▶ _Exercise details_: Match the word "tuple". Return each line of the data below where it appears.

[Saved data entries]
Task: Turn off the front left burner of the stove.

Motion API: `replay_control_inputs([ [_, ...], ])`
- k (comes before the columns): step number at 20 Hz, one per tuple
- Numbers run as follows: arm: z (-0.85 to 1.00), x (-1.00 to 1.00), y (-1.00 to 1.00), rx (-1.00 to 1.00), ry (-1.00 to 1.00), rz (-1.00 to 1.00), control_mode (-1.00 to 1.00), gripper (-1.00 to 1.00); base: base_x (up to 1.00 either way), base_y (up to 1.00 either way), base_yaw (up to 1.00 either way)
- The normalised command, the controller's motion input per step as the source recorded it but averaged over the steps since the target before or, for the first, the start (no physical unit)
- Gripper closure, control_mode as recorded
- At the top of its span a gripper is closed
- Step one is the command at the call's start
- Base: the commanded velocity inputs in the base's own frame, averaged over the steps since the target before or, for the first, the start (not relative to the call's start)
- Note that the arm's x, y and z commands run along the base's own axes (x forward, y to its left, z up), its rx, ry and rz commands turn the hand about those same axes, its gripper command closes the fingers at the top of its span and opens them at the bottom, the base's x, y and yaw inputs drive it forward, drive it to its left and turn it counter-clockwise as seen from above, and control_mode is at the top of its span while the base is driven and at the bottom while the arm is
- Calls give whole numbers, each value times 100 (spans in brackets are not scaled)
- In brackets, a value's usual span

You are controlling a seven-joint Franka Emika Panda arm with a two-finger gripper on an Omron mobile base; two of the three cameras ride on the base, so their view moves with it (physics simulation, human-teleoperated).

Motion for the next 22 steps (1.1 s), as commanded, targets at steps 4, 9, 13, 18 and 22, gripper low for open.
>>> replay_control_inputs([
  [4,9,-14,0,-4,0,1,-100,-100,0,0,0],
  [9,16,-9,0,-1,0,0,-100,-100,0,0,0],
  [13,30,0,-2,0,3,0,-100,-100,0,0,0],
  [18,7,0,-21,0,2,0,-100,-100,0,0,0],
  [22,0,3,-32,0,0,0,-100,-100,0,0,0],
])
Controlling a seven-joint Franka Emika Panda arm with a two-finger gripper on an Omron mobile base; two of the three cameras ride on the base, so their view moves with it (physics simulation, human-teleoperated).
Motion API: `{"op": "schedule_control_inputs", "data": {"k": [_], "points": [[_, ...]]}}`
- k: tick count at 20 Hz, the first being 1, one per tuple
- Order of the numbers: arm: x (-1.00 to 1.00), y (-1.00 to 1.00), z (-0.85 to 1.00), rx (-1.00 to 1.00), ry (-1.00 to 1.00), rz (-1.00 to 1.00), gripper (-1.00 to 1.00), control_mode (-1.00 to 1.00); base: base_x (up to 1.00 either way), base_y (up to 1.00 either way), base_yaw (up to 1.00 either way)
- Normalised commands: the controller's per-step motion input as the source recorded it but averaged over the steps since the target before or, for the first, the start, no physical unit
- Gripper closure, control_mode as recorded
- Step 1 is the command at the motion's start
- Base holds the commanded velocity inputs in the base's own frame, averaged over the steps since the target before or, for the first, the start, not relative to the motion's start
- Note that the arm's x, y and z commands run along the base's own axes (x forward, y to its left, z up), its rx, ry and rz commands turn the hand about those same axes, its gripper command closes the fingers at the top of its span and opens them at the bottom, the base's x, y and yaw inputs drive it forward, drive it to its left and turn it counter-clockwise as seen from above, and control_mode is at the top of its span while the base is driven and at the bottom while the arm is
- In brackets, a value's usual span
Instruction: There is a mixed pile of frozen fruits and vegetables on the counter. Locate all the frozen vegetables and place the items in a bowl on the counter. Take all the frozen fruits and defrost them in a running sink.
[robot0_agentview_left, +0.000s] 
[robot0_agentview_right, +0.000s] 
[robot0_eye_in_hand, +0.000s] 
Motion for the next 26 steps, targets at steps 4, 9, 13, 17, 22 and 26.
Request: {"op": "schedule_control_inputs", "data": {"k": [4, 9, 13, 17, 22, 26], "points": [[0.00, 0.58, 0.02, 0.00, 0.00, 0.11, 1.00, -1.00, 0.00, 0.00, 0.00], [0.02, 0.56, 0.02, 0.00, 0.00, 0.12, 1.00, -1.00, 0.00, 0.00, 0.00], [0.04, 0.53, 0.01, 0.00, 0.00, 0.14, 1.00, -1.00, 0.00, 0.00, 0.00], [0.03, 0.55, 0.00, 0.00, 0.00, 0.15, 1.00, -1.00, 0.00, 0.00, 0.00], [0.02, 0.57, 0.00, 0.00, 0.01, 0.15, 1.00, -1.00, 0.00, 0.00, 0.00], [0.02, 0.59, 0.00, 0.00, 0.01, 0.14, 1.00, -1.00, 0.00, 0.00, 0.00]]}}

▶ _Answer section_:
- k (comes before the columns): step number at 20 Hz, one per tuple
- k: tick count at 20 Hz, the first being 1, one per tuple

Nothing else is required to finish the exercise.